Apart from the emotional power of the riffs and melodies, the vocals really are tremendous, and the work of the rhythm section is also due a deep bow.
(Thanks to eiterorm for alerting me to the release of this track. Since then, we accepted an invitation to premiere another song, so keep your eyes and ears open for that.)
SHRINE OF INSANABILIS
We were fortunate to premiere a full stream of Disciples of the Void, the 2015 debut album by this German band, which I acclaimed as “one of the strongest black metal albums of the year” — “the kind of black metal that burns like a flaming sword and yet casts an aura of pitch black darkness”, with melodic components that were “as dark as indigo, ranging from moving waves of doleful beauty to booming dirges of cold disdain to frenzied warlike anthems” (and there were hypnotic moments of chilling ambience within the album, too).

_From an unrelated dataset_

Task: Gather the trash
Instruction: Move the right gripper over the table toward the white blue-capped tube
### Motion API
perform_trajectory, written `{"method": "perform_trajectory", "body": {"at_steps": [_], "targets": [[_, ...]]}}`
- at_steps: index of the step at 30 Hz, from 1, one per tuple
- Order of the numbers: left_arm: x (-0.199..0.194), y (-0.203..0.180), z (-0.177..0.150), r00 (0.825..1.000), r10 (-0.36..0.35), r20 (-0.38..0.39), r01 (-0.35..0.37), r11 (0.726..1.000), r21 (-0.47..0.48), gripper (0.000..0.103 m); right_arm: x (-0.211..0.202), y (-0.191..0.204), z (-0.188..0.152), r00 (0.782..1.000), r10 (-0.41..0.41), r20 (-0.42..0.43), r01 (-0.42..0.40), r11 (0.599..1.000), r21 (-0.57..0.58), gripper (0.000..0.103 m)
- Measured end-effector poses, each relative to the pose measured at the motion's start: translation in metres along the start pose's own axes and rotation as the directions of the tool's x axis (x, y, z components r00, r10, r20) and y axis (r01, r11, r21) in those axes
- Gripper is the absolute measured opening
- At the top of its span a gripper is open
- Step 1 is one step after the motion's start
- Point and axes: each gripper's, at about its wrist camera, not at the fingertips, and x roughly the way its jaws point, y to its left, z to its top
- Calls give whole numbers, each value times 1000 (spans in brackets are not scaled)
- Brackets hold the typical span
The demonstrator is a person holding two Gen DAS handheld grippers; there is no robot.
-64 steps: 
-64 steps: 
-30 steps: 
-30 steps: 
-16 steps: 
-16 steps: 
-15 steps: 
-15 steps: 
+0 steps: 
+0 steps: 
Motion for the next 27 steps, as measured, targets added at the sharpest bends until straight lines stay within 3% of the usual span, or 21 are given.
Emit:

Given the strength of that debut, I’ve been eagerly anticipating the release of a second album by Shrine of Insanabilis, and at last it’s on the way, set for release on October 17th by W.T.C. Productions. Its title is Vast Vortex Litanies.
The first advance track, “Vertex“, doesn’t take long to hurtle into motion on the back of a powerful rhythmic drive, and also doesn’t take long to get a listener’s blood surging and all nerves firing. The riffing is crazed and ecstatic; the vocals are as vicious as a rabid panther; the bass and drum pulses are turbocharged and thunderous, but slow things down just enough to add to the riveting quality of the song — and it really is riveting. “Vertex” throws us into a vortex, plunging us into a cyclone of extravagant flickering and darting flame, and immersing us in the heady rush of wild yet highly perilous exultation.
I loved Dávid Glomba‘s cover art for Disciples of the Void, and he has again done masterful work for the cover of Vast Vortex Litanies.
(Thanks again to eiterorm for alerting me to this song before the press releases arrived.)